Task brief:
Taking the listing below, restate word for word each line from the line with "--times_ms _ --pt" to the line with "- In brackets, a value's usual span", ends included, and stop there.

Source material:
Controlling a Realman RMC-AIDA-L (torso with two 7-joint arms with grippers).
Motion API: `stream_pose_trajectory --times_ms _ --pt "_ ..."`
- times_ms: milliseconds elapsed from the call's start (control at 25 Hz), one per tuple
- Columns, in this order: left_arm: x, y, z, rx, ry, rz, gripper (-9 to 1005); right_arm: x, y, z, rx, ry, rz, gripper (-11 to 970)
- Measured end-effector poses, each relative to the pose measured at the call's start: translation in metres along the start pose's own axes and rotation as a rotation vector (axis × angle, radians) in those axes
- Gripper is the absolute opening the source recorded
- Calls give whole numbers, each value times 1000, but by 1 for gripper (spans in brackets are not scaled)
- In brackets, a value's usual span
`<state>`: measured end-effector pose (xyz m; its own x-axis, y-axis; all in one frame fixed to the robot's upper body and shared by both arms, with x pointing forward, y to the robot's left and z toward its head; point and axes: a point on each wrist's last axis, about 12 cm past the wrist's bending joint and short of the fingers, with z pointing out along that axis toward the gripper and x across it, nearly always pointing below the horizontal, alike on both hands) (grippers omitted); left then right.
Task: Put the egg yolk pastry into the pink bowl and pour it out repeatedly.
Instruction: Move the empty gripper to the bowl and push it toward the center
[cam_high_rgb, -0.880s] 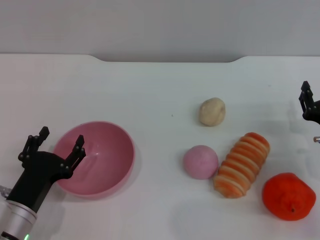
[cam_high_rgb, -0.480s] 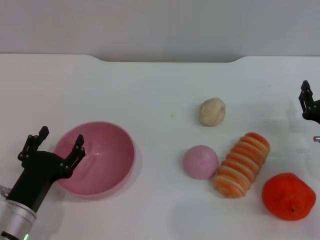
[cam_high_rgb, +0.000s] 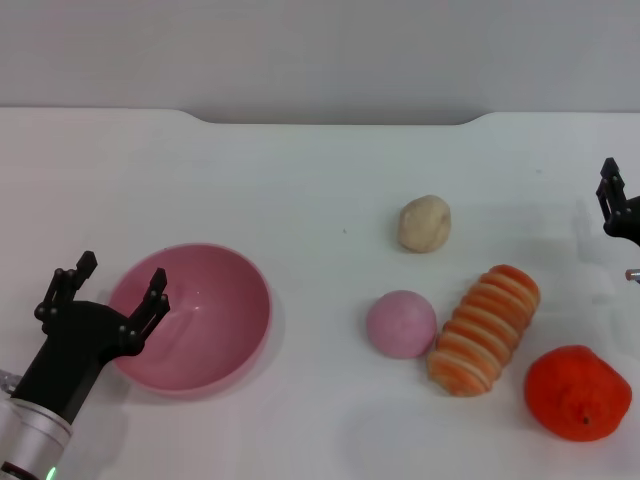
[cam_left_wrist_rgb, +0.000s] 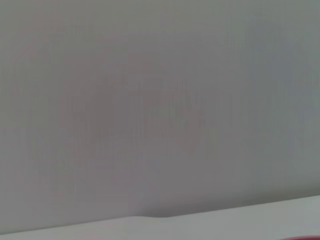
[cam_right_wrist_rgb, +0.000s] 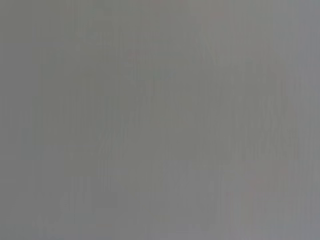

Answer section:
Motion API: `stream_pose_trajectory --times_ms _ --pt "_ ..."`
- times_ms: milliseconds elapsed from the call's start (control at 25 Hz), one per tuple
- Columns, in this order: left_arm: x, y, z, rx, ry, rz, gripper (-9 to 1005); right_arm: x, y, z, rx, ry, rz, gripper (-11 to 970)
- Measured end-effector poses, each relative to the pose measured at the call's start: translation in metres along the start pose's own axes and rotation as a rotation vector (axis × angle, radians) in those axes
- Gripper is the absolute opening the source recorded
- Calls give whole numbers, each value times 1000, but by 1 for gripper (spans in brackets are not scaled)
- In brackets, a value's usual span

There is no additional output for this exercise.